Middle brother Bo (Michael Laurence) seems a lot more put-together and capable of settling the estate problems and return to his upscale New York life. He's accompanied by his wife Rachael (Maddie Corman), who's brought along their two children (Izzy Hanson-Johnston as Cassidy and Alex Dreier as Ainsley) "to experience some of Daddy's childhood before it up and disappears" even though Bo has no love of that childhood. In fact he has spent as little time as possible revisiting it and now has little compunction about capitalizing on that album rather than agonize over the photographs' moral implications.
Day and Laurence convincingly tap into the ties beneath the their sibling hostilities. Their final confrontation is a genuine heart-tugger.
Franz (Patch Darragh), the youngest sibling who's been the Lafayette family's enfant terrible since his teens is an unexpected presence. No one has known his whereabouts for ten years, nor has he kept up with their lives. But though he only found out about his father's death after the funeral, he's now come with his much younger full of New-Age wisdom girlfriend River (Sonya Harum). While Franz has come to make peace with and become part of the family again, the constantly enraged Toni doesn't buy into either his good intentions or recovery from his addictive tendencies.
The basic situation revolves around the need to clean up the house and settle the problem of paying off the debt to the bank. But what distinguishes this essentially familiar setup is the way the playwright builds the ever escalating conflicts and the challenge of dealing with the shocking newly discovered family secrets with humor and skillful character development.
The other worldly River, is a dropout from a more conventional life as the daughter of two lawyers. She turns out to have absorbed some of her parents' clear thinking. And Bo's somewhat annoying though amusing wife is humanized by the play's move into a less comic and more poignantly tragic mode.
Even the kids aren't just there but vivid presences. Izzy Hanson-Johnston's precocious thirteen-year-old Cassidy is a delightful standout. And though young Ainsley doesn't get to do more than make boisterous entrances and exits, one of those entrances needs no words to make it clear that Ray Lafayette wasn't exactly a grandpa a kid could take pride in. Toni's son Rhys (Mike Faist) has some good moments. His difficulties with the law, his mother and sexual identity seem to have gotten lost in the overall abundance of problems.
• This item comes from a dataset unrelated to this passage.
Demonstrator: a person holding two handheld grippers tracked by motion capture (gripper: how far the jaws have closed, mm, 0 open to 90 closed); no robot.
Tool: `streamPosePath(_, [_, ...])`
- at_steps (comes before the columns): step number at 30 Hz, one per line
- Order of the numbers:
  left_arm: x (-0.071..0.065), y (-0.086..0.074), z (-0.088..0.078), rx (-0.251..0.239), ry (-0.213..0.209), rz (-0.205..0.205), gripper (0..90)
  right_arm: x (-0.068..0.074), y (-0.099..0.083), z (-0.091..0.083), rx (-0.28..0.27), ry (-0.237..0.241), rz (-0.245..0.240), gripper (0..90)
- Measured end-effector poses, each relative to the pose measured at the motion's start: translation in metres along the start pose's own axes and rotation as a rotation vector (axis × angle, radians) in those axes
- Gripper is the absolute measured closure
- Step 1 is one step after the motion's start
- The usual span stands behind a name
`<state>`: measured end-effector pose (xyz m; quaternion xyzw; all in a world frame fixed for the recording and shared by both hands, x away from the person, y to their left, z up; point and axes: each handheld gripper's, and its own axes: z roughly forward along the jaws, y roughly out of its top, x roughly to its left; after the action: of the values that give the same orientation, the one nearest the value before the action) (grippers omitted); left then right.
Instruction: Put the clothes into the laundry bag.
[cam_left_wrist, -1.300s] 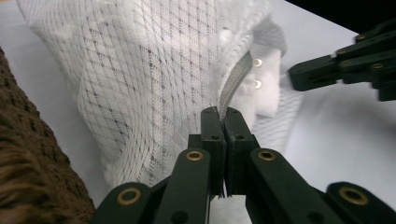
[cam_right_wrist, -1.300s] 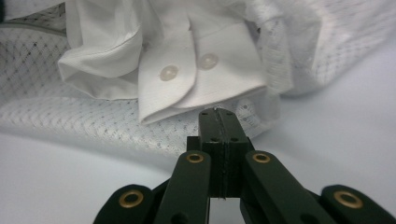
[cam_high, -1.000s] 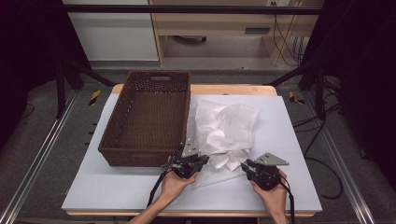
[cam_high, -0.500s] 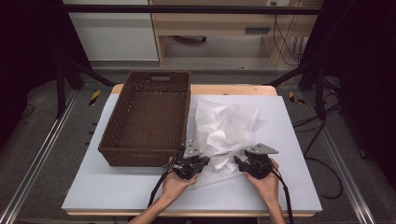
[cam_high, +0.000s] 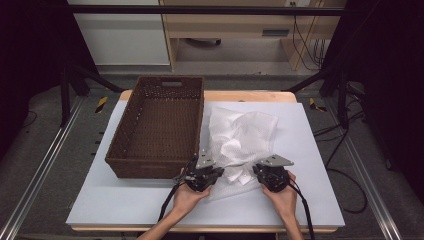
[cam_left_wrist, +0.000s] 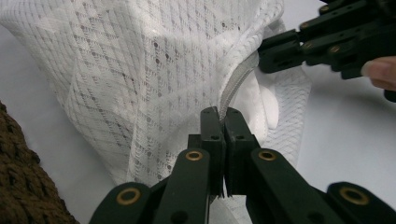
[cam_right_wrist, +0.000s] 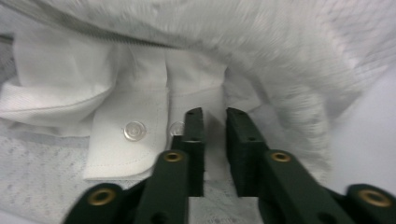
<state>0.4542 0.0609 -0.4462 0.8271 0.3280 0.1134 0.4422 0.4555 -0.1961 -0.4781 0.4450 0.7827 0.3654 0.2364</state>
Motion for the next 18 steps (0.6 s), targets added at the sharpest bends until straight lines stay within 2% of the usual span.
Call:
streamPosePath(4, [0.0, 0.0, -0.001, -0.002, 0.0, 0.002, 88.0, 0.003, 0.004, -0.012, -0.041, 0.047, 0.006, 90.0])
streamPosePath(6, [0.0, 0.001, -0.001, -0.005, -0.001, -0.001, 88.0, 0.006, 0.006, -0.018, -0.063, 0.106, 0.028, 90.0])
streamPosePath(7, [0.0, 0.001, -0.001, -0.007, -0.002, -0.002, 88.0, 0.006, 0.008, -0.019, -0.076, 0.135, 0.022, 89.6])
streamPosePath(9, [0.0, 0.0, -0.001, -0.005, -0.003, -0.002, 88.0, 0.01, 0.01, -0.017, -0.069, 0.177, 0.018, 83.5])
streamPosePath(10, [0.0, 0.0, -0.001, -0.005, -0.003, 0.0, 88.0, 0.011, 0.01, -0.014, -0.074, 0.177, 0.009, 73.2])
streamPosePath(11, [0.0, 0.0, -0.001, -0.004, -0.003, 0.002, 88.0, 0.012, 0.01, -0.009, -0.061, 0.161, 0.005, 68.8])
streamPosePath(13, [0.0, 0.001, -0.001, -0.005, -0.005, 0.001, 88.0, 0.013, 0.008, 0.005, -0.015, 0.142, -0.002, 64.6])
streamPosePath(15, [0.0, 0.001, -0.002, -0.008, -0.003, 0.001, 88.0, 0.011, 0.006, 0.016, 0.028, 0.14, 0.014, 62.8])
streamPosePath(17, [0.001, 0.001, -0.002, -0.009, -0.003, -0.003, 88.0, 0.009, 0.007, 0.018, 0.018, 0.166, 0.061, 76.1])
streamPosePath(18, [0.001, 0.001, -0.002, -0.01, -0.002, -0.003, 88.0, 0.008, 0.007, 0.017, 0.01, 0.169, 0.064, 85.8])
Lighting designer Lap Chi Chu's brings out the eeriness of Clint Ramos's mess of a set. Ramos, also does excellent double duty as costume designer. Though it's not usual, perhaps this production should have included program credits for the prop movers who during an understandably longer than usual intermission manage to remove much of the clutter for a somewhat neater second act.
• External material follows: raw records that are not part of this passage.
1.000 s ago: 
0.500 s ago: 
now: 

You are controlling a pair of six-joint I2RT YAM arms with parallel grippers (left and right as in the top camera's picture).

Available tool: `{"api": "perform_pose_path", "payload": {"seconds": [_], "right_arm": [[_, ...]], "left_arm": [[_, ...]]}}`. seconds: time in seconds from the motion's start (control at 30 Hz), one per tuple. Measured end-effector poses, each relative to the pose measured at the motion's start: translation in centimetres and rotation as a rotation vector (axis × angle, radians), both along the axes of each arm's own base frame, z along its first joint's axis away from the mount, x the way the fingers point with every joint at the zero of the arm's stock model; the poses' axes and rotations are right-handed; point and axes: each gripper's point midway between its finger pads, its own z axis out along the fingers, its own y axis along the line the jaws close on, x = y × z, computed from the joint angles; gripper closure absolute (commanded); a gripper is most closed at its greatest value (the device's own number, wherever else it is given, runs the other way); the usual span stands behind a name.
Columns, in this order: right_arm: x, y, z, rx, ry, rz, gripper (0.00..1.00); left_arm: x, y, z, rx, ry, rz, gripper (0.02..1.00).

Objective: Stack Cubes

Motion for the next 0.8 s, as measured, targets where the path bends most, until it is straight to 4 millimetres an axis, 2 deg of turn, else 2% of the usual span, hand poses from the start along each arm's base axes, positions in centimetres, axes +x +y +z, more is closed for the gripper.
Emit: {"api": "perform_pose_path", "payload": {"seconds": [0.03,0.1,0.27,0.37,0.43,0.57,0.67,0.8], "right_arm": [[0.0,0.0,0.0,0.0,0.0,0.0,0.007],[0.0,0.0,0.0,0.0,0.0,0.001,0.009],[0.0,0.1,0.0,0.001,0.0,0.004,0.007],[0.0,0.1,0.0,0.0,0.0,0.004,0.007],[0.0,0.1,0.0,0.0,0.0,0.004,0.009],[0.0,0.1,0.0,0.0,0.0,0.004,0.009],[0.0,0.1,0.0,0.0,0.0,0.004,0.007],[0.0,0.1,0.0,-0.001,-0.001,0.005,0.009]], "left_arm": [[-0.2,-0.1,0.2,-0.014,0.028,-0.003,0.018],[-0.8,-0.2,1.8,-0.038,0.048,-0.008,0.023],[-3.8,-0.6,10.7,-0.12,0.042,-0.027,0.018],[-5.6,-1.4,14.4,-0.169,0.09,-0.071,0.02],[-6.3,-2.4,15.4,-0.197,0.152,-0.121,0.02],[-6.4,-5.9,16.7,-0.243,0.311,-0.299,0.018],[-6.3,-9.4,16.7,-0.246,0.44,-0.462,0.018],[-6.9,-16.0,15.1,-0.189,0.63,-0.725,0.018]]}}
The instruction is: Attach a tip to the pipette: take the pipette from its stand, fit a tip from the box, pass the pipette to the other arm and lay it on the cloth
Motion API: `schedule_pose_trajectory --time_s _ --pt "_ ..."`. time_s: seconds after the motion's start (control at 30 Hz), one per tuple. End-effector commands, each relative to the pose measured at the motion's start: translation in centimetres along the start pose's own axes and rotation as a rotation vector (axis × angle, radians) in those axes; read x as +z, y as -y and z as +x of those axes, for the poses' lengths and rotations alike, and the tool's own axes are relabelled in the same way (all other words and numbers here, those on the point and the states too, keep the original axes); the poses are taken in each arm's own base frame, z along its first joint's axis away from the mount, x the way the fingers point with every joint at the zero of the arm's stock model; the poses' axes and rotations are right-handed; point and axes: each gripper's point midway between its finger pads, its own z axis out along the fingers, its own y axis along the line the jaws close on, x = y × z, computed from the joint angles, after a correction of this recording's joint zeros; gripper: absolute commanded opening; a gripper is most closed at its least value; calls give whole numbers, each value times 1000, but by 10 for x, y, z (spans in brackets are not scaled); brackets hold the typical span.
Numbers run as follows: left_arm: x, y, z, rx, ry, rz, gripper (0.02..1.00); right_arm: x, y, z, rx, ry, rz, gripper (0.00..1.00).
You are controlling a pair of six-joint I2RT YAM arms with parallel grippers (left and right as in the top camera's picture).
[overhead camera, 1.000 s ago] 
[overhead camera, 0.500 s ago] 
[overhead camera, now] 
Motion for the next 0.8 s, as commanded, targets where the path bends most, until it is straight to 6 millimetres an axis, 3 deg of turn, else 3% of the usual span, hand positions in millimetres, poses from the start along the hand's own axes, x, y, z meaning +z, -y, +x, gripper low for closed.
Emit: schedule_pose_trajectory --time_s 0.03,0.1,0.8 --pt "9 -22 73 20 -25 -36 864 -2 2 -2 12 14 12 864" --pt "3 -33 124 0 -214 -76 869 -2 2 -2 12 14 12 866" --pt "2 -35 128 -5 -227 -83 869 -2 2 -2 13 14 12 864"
Ultimately, Mr. Jacobs-Jenkins paints an entertaining yet critical portrait of a group of flawed human beings. Without preaching, he makes us understand why places like the Lafayette homestead will always be haunted by memories too disturbing to look at closely. His entertaining play proves that when done right, the dysfunctional family, no matter what the color of the characters' or their creator's skin, can still have the power to surprise and impress.